◆ DESCRIPTION OF THE TASK:
Please retype the data in full and exactly; the pictures are not part of the copy.

◆ SUPPLIED DATA:
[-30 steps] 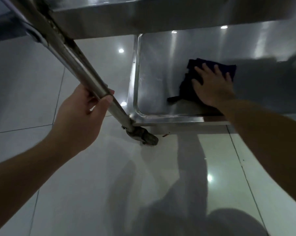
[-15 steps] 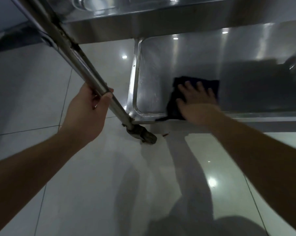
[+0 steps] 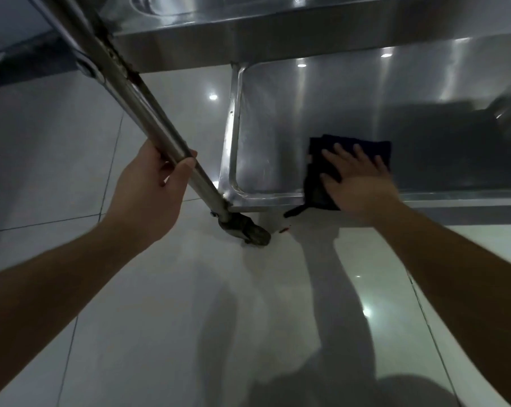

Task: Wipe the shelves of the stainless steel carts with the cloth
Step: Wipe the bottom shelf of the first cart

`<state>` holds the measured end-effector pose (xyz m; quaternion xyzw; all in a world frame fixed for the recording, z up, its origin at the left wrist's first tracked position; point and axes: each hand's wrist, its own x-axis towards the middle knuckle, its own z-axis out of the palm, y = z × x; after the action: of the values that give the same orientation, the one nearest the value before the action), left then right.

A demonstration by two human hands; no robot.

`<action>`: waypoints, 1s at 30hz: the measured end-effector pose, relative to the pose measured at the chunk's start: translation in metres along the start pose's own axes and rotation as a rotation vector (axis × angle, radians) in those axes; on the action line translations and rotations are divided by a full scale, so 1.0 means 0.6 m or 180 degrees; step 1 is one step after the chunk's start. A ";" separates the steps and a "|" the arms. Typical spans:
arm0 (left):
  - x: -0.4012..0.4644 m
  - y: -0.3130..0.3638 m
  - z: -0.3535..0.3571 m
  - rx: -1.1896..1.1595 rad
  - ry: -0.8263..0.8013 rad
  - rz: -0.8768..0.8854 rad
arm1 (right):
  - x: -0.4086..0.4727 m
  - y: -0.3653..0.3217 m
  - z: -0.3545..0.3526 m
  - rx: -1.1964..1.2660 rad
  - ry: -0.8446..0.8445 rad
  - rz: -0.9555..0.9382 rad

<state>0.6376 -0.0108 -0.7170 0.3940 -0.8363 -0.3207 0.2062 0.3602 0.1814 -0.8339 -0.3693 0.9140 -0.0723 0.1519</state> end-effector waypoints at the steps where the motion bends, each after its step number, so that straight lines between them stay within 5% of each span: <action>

◆ EXERCISE SOLUTION:
[-30 steps] 
[-15 steps] 
[+0 steps] 

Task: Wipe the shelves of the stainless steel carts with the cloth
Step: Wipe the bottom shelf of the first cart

`<state>` holds the measured end-effector pose (xyz m; quaternion xyzw; all in a world frame fixed for the recording, z up, its origin at the left wrist's first tracked position; point and axes: each hand's wrist, its own x-axis towards the middle knuckle, its own z-axis out of the palm, y = z × x; after the action: of the values that give the same orientation, the one nearest the value before the action), left then right.

A demonstration by two human hands; no robot.

`<action>`: waypoints, 1s at 30hz: the measured end-effector pose, relative to the pose measured at the chunk's start: translation in metres along the start pose's own axes and rotation as a rotation vector (axis × angle, radians) in those axes; on the action line translations and rotations are divided by a full scale, so 1.0 means 0.6 m or 180 degrees; step 1 is one step after the chunk's start. A ";" separates the steps and a "|" the arms. Typical spans:
arm0 (left):
  - x: -0.4012..0.4644 m
  - y: -0.3130..0.3638 m
  - z: -0.3535..0.3571 m
  - rx: -1.1896..1.1595 rad
  - ry: -0.8263..0.8013 rad
  - rz: -0.8768..0.8854 rad
arm1 (right):
  - x: -0.4086..0.4727 m
  - y: -0.3653..0.3217 m
  - z: -0.3545..0.3526 m
  - rx: -1.1964..1.2660 rad
  - ry: -0.8446..0.8445 rad
  - rz: -0.9555..0.9382 rad

<state>0.6376 -0.0108 -0.7170 0.3940 -0.8363 -0.3207 0.2062 0.3602 0.1814 -0.8339 -0.3693 0.9140 -0.0723 0.1519</state> end-effector waypoints at the steps where the motion bends, each after its step number, so that straight lines between them stay within 5% of each span: <action>

Reply complete, and nothing else is required.